Parce que vous croyez que ça a été facile de vivre au milieu de ces dégénérés?
C'est pas de leur faute, notez-bien! gamin on n'avait pas un rond, souvent on manquait. Moi j'étais le chou-chou de maman, alors ça allait, mais les autres, et surtout les derniers, comme Pépé, ils n'ont pas vraiment eu leur ration tous les jours!
Et après, chez le troll, on mangeait, mais les torgnoles qu'on se prenait, à nous casser le crâne, à nous briser le dos, à nous piler les membres... Ils n'ont pas tenu, c'était trop. Moi j'avais la haine, l'attente; j'étais l'aîné, le plus fort, je devais l'avoir.
Et je l'ai eu.
Un gamin contre un troll pilleur de grand-chemin, j'ai eu de la chance, c'est sûr! mais je suis devenu Pierrot Troll-Killer. Vous imaginez? de là d'où je venais? Ça m'a un peu monté à la tête, c'est sûr.

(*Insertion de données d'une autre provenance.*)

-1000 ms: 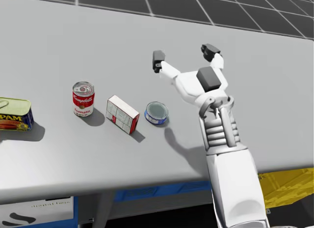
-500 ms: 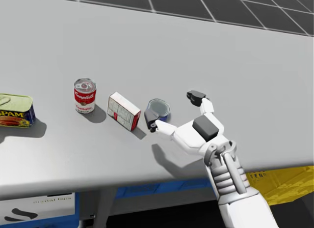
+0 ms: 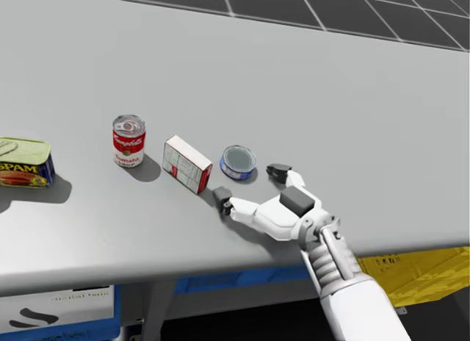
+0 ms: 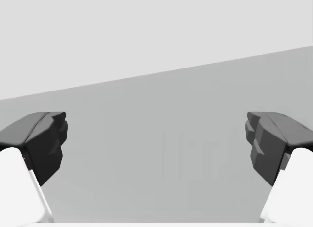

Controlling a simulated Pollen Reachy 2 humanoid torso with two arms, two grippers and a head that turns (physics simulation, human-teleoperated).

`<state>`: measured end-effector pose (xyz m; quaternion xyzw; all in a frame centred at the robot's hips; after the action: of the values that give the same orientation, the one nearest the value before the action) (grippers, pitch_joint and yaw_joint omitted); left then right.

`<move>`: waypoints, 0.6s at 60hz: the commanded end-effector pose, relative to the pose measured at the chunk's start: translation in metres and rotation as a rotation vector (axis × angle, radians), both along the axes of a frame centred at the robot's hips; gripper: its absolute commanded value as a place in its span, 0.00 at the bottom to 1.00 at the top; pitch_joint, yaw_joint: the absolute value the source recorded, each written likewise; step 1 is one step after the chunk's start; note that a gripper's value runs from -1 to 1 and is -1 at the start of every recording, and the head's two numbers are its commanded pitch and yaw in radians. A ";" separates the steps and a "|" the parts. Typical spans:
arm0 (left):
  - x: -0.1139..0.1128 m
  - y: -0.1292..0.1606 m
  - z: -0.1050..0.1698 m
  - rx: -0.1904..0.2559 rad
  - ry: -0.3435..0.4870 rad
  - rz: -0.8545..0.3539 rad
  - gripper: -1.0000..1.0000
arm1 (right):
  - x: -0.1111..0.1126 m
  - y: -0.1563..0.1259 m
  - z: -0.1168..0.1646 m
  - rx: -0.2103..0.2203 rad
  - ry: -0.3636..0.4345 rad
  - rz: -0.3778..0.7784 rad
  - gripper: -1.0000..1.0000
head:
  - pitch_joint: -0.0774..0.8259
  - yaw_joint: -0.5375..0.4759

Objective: Lift the tuna fish can off the table.

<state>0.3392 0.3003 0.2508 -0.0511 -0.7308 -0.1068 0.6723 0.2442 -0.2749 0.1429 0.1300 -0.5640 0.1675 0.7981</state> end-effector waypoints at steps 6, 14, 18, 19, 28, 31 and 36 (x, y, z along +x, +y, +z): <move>0.000 0.000 0.000 0.001 0.000 0.002 0.00 | 0.031 -0.005 -0.007 0.042 0.055 -0.002 0.00 | 0.89 0.21; 0.000 0.000 0.000 0.001 0.001 0.003 0.00 | 0.046 -0.005 -0.007 0.047 0.052 -0.006 0.00 | 0.89 0.21; 0.000 0.000 0.000 0.001 0.001 0.003 0.00 | 0.052 -0.004 -0.006 0.045 0.055 -0.003 0.00 | 0.89 0.21; 0.000 0.000 0.000 0.001 0.001 0.004 0.00 | 0.054 -0.004 -0.007 0.045 0.055 -0.002 0.00 | 0.89 0.21; 0.000 0.000 0.000 0.000 0.001 0.003 0.00 | 0.062 -0.001 -0.010 0.059 0.081 0.006 0.00 | 0.89 0.20; 0.000 0.000 0.000 0.001 0.002 0.003 0.00 | 0.064 0.000 -0.012 0.064 0.087 0.010 0.00 | 0.89 0.20; 0.000 0.000 0.000 0.001 0.002 0.003 0.00 | 0.067 0.001 -0.013 0.065 0.091 0.015 0.00 | 0.89 0.20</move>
<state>0.3392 0.3007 0.2508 -0.0499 -0.7303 -0.1061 0.6730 0.3062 -0.2771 0.1408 0.1563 -0.5499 0.1534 0.8060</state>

Alors j'ai pris mes frères sous le bras et je les ai laissé dans la ville la plus proche, Tremiel. J'étais fier! J'étais Troll-Killer! Je voulais découvrir le monde, sans six ratés collés à mes basques... Vous auriez fait autrement, vous?

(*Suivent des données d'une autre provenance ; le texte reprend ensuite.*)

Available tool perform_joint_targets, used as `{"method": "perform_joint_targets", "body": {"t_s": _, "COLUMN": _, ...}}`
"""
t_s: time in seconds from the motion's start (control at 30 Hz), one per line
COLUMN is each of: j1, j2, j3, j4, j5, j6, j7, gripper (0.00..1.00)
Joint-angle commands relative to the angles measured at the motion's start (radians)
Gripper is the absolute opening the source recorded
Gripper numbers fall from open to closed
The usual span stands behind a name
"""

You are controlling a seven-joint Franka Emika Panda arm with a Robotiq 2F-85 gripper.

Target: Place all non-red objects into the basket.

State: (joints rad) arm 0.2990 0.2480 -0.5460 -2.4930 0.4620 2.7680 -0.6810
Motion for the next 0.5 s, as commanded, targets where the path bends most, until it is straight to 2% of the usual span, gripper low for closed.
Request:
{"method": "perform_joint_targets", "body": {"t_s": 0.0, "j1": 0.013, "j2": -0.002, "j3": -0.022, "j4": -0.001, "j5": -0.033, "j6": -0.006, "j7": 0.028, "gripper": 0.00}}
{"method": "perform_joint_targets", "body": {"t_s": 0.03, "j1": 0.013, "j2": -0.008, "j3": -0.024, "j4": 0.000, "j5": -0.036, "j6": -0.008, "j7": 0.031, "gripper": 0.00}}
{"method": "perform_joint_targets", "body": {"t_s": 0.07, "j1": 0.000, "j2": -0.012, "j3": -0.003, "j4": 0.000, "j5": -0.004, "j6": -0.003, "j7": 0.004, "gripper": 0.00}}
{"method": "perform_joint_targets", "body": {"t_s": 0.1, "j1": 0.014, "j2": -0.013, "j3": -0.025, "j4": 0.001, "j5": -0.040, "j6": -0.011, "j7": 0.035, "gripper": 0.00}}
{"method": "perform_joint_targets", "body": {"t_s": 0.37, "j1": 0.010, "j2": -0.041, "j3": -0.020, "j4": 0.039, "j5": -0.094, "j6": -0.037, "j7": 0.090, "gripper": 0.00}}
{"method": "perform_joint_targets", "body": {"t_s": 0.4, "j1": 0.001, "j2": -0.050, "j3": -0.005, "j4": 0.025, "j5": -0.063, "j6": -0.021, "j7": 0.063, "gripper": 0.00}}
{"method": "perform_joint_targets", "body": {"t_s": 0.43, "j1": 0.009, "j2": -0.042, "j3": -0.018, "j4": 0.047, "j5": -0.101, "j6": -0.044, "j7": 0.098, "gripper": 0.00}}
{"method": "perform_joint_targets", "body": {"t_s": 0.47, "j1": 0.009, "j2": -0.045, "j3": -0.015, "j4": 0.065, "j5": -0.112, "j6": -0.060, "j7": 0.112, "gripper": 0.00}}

Et j'ai découvert le monde. Et le monde ne m'a même pas remarqué.
Ça n'a pas été facile, errant d'une bourgade à l'autre à la recherche d'aventures, d'exploits, je ne trouvais que des fonds d'auberges. Je négociait à l'hôte le cul de sa daube froide si mon histoire avait fait rire les libérateurs de princesses, les trousseurs de dongeons, les tueurs de dragons, arrêtés là pour la nuit. Je rêvais de leurs exploits, et au matin ils étaient déjà parti les réaliser. Moi je reprenait le chemin, en ressassant la mort de mon troll, lui inventant des appétits d'ogres, des filles couronnées, des bottes de sept lieues... de plus en plus magnifique.
Une fois, de passage par Kalabam, j'ai entendu parler des Frères du Petit Poucet, combattants dans l'arène, j'ai cru que mon heure avait sonné! Pierrot Troll-Killer ne sauverait pas la veuve et l'orphelin, mais il vaincrait, frère prodige, les gladiateurs colossaux!
Ou pas.
Ma gloire restera cet unique coup, placé dans l'échine du monstre qui gardait prisonnier sept gamins abandonnés par leurs parents. Il n'y aura pas d'autres faits d'arme pour Pierrot, le roussot, chou-chou de sa mère et idole de ses frères.
C'est pas rien! mais c'est pas beaucoup... Mes rêves m'emmenaient bien plus loin, au-delà des montagnes de l'Est, des glaciers du Sud; et surtout bien plus loin de la chaumière misérable, où un couple de bûcherons se morfond encore de nous avoir perdus.
C'est dans le sable des arènes de Kalabam que je finis, terrassé par la hallebarde d'une trollesse vengeuse.